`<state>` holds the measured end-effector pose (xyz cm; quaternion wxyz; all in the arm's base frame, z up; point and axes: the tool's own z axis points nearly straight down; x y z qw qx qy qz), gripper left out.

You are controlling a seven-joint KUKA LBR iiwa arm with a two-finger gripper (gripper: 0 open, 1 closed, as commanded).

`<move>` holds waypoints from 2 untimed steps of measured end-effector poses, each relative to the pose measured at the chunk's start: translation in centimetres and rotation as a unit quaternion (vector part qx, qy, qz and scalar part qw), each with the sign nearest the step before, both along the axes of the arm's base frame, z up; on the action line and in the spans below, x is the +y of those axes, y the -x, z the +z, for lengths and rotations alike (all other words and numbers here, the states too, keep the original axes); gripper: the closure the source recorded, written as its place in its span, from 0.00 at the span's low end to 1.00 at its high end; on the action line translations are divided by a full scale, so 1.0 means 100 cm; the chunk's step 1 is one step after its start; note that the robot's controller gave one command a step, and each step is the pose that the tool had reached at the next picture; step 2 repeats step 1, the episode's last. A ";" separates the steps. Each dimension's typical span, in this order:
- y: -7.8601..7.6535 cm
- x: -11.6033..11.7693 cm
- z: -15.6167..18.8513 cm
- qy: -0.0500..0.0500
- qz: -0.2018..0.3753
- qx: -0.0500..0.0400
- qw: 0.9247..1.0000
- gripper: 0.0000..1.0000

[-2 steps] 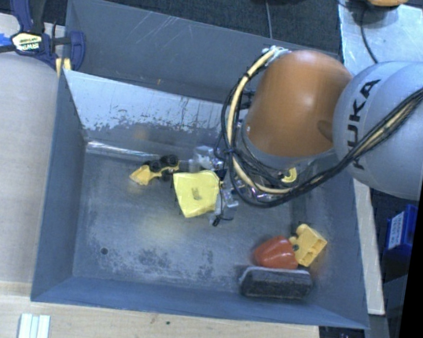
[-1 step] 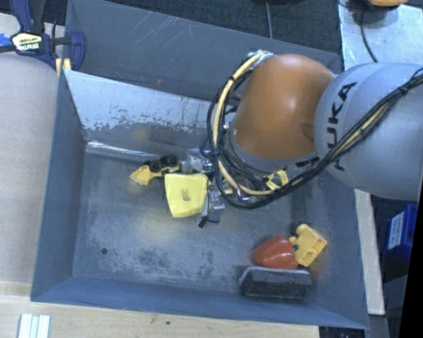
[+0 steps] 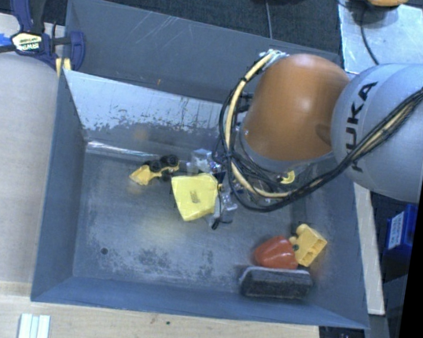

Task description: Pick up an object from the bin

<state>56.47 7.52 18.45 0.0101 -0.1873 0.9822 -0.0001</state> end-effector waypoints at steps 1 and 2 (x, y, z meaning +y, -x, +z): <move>0.001 0.013 0.109 0.000 -0.006 0.004 1.000 1.00; 0.001 0.013 0.109 0.000 -0.006 0.004 1.000 1.00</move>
Offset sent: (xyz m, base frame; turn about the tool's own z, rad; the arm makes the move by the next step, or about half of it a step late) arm 0.0004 -0.0021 -0.1145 -0.0856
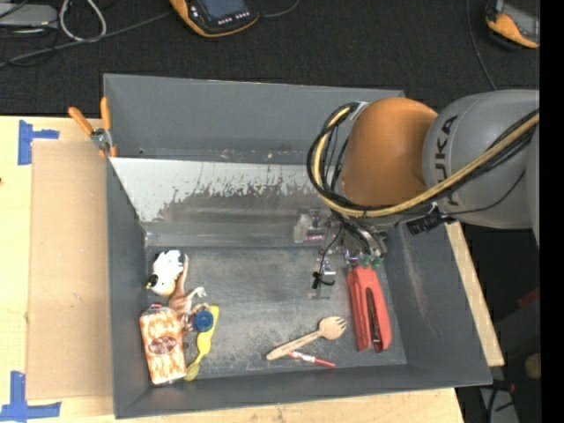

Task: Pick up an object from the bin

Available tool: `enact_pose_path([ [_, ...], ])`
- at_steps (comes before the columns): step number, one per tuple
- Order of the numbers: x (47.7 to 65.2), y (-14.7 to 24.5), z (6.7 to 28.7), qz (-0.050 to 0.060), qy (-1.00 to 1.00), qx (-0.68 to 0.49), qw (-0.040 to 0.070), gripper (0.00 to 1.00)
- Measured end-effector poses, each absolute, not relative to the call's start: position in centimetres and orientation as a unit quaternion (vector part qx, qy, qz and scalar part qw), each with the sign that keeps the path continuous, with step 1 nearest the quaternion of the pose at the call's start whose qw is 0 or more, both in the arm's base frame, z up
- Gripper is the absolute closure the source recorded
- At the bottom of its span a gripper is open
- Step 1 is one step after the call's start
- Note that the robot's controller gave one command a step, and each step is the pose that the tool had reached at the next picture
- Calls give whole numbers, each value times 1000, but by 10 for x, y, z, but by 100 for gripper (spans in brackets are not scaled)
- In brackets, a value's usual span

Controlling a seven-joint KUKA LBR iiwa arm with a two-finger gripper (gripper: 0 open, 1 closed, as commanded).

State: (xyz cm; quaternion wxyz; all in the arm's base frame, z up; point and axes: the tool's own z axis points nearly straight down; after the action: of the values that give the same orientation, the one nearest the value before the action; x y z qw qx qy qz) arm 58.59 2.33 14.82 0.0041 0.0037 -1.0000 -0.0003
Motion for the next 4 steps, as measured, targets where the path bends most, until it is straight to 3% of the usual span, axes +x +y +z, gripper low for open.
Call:
enact_pose_path([
  [1, 588, 23, 152, 0, -1000, 3, 1, 0],
  [2, 523, -2, 126, -1, -1000, -23, 4, 0],
  [3, 502, -21, 70, -1, -1000, 22, -3, 0],
  [4, 493, -8, 70, -1, -999, -53, -2, 100],
])
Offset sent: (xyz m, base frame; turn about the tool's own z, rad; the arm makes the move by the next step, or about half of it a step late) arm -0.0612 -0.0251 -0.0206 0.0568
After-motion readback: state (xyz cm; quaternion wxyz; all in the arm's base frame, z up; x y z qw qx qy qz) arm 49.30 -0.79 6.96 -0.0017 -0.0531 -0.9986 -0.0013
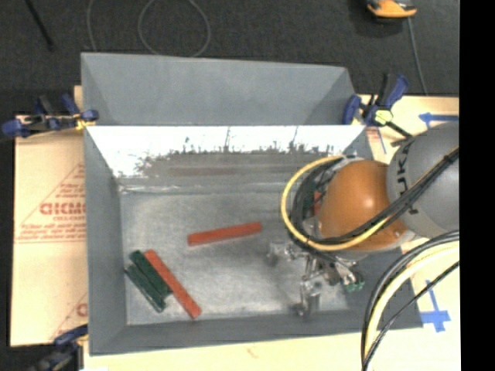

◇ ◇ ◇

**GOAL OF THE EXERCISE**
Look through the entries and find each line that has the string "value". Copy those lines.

**EXERCISE ANSWER**
- Calls give whole numbers, each value times 1000, but by 10 for x, y, z, but by 100 for gripper (spans in brackets are not scaled)
- In brackets, a value's usual span
State: (xyz cm; quaternion wxyz; all in the arm's base frame, z up; point and axes: the tool's own z axis points nearly straight down; after the action: of the values that give the same orientation, the one nearest the value before the action; x y z qw qx qy qz) arm 58.59 2.33 14.82 0.0041 0.0037 -1.0000 -0.0003

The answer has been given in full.